Ratna kembali menginterupsi, menawari makanan untuk Vincent. "Soalnya ini udah malam. Kalau Bapak mau dibeliin sesuatu, saya bisa keluar sebentar. Atau nitip ke satpam."

"Nggak usah, Rat. Habis ini saya mau makan di luar," tolak Vincent.

Marsha tidak tahan untuk diam saja. Dia sengaja merendahkan suara setelah Ratna kembali ke mejanya dengan ekspresi kecewa. "Apa aku juga harus memanggil 'Bapak'?"

"Kamu bukan karyawati di sini, bukan pula anakku. Ngapain manggil kayak gitu?" Vincent mengernyit.

"Cuma nanya doang. Takut dianggap nggak sopan," respons Marsha. Dia tertawa kecil. Vincent mungkin pria dengan ekspresi paling datar yang pernah dikenalnya. "Mbak Ratna kayaknya suka sama kamu, ya? Dari tadi dia berusaha narik perhatian melulu."

Vincent mengedikkan bahu. "Itu bukan masalahku." Lelaki itu berdiri. "Tempat kosmu di daerah Sukasari? Kalau iya, berarti searah. Aku juga mau ke sana. Mending kuantar sekalian. Karena kalau pulang sendiri dengan kondisi kayak sekarang, mungkin kamu bakalan digangguin lagi."

Marsha setuju. Penampilannya memang bisa dibilang mengerikan. Terutama dengan kondisi rok yang robek cukup lebar. Karena dirinya bukan gadis yang suka jual mahal atau terlalu memikirkan image, dia mengangguk. "Oke, aku nebeng sama kamu."

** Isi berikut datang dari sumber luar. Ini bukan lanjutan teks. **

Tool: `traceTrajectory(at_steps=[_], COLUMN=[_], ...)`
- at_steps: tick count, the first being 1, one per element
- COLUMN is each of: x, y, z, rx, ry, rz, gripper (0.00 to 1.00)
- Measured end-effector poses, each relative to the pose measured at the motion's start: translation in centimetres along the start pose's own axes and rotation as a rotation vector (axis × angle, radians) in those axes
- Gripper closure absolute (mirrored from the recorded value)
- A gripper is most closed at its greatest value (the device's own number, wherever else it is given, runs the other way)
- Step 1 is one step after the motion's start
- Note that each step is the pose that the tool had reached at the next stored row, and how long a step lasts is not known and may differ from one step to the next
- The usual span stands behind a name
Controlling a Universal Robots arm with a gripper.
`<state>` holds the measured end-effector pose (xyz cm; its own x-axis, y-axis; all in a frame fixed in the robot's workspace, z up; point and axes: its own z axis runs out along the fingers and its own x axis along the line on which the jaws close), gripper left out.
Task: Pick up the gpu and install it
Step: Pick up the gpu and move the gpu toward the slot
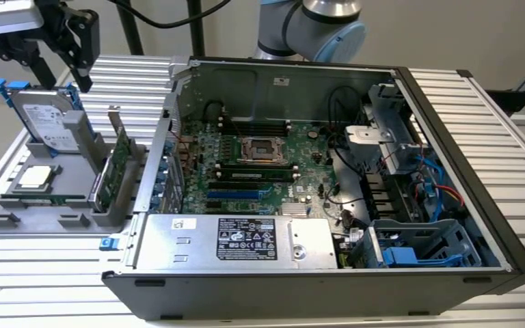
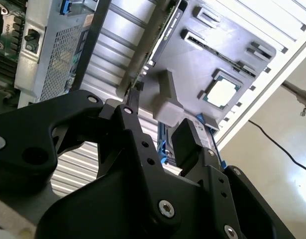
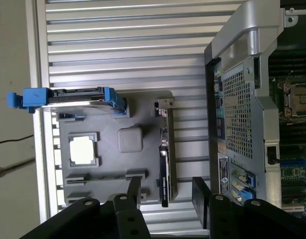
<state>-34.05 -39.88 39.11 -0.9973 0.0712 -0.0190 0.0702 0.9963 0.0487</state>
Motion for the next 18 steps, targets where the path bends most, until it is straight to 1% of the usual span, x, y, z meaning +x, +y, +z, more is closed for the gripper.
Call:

Ketika dia pamit sebelum meninggalkan kantor Vincent, Ratna mengangguk dengan senyum kaku. Sikap ramahnya tak terlalu terlihat. Mungkin cemburu karena pria yang disukainya malah meninggalkan tempat itu bersama gadis asing.

Tak tega melihat ekspresi kecewa di wajah Ratna, Marsha mendekati perempuan itu sebelum meninggalkan lobi. "Tenang, Mbak. Saya nggak bakalan tertarik sama Vincent. Ketuaan," bisiknya.